What to do when benefits lifeline is yanked

On the job

Posted: Saturday, September 07, 2002

Beyond pay, employees often look to their benefits as a lifeline. And when their employer yanks those benefits away, they're upset. But can they do anything about it? Maybe, maybe not.

Q. I work for a company that offers good benefits and insurance for employees and their children. When I was hired, there was no discrepancy in the coverage between biological and stepchildren. I consider my husband's daughters to be my children. Since I had a better premium rate, I covered the family on my policy. Last week, we were informed by the company that they were going to discontinue insurance coverage for stepchildren, and that they were going to make the decision retroactive to June 2002. This can't be legal, can it?

A. Probably not.

Diane A. Seltzer, a Washington lawyer who mostly represents employees in workplace disputes, said: "I have never seen an exclusion for stepchildren. Children are children."

Moreover, she said she is "not aware of any law that would allow (a company) to change insurance coverage retroactively."

"The insured has a good argument that they paid a premium and that they relied on the assurances provided in the policy that they were covered," she said, which may have affected decisions made on what health-care procedures to have done in the past three months.

"I cannot see any justification for retroactively changing the policy," she said. "It's another thing if the company wants to change the policy prospectively."

But even then, she said, the Health Insurance Portability and Accountability Act of 1996 requires that a 60-day notice be given employees whenever there is a "material reduction in coverage, services or benefits."

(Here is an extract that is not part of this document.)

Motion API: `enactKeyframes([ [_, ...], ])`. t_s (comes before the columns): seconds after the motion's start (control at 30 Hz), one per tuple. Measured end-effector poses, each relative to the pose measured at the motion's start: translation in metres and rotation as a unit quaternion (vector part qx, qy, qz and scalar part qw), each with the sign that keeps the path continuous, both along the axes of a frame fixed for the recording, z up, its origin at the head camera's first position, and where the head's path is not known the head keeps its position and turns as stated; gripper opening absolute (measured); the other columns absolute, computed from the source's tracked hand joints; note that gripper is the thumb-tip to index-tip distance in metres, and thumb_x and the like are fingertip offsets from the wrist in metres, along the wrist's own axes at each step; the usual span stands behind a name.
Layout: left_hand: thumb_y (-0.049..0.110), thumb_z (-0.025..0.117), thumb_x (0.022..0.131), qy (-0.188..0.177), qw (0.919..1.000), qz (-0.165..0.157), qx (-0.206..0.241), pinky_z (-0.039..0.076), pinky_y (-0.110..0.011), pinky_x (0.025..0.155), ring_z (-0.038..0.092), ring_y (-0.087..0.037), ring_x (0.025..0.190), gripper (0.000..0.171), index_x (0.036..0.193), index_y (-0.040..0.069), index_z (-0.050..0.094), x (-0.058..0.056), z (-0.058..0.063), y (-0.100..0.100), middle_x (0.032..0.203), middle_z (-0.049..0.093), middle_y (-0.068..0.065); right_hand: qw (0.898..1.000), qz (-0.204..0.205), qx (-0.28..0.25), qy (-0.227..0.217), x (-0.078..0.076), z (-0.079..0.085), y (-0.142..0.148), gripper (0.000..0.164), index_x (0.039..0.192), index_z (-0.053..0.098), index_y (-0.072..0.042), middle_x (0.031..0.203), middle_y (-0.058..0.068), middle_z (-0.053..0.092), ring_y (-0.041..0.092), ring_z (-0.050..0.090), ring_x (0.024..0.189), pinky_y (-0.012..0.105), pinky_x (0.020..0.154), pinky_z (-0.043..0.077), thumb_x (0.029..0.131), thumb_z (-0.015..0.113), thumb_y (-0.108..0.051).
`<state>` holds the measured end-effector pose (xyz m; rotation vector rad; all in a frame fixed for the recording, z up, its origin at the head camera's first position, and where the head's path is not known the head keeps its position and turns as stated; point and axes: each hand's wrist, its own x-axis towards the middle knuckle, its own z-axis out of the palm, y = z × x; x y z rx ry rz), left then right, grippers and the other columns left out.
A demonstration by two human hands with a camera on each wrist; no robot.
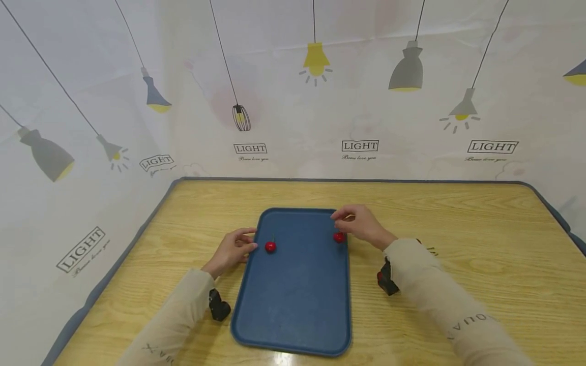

Q. I work for a law firm in Washington, D.C., in a support staff capacity. My firm contributes 5 percent of gross pay to our 401(k) accounts. The fine print is that this is not guaranteed and they do not have to contribute any money, which is fine. What I have a problem with is that they have yet to make the contribution for 2001 earnings. Do they have a legal obligation to either make it or not at a certain point?

A. In this instance, Seltzer said that if the law firm "reserves the right to do it at their discretion, there's not much you could do to compel them" to make a donation at any specific time. "This doesn't shock me, because it's a discretionary contribution.

"I'd be much more concerned if the employee's portion (of the 401(k)) was not showing up," she said.

Seltzer said the worker and her colleagues could ask to see the legal plan under which the law firm established the 401(k) account, but added that "unless they've imposed rules on themselves (to make a contribution), she'd have a tough time making a claim that it was illegal" that the firm delayed a contribution.